The task:
Only the lines of the data below from the one with "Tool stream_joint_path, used" through the one with "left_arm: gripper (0" are wanted. Repeat them exactly.

##### Supplied information #####

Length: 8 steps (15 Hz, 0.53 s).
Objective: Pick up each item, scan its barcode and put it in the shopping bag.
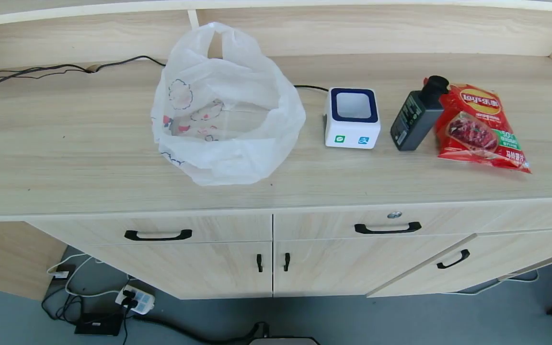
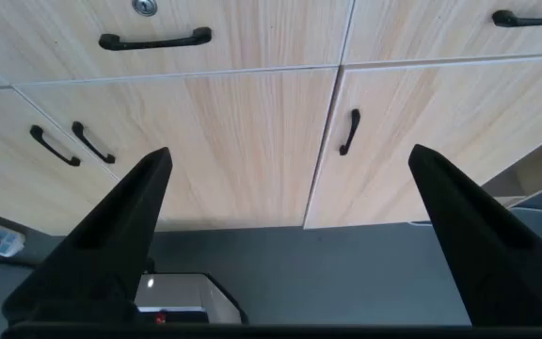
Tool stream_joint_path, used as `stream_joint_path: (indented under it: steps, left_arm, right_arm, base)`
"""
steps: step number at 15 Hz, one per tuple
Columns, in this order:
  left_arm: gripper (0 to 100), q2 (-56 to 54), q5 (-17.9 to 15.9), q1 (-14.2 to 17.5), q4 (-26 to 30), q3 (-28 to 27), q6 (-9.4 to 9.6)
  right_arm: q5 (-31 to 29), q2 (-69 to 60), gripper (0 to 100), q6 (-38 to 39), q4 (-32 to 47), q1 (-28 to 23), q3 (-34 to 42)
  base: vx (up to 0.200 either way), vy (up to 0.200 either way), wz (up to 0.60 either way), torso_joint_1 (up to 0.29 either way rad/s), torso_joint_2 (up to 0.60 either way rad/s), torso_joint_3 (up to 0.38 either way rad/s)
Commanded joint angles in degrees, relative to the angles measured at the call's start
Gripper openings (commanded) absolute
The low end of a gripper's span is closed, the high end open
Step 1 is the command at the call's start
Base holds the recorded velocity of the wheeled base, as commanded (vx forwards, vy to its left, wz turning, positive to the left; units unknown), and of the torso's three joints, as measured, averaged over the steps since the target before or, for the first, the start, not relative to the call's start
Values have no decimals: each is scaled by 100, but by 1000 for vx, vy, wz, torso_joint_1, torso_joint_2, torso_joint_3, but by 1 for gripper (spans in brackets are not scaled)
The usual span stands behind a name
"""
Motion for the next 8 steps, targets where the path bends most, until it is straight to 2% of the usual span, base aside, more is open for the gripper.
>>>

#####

Solved problem:
Tool stream_joint_path, used as `stream_joint_path: (indented under it: steps, left_arm, right_arm, base)`
"""
steps: step number at 15 Hz, one per tuple
Columns, in this order:
  left_arm: gripper (0 to 100), q2 (-56 to 54), q5 (-17.9 to 15.9), q1 (-14.2 to 17.5), q4 (-26 to 30), q3 (-28 to 27), q6 (-9.4 to 9.6)

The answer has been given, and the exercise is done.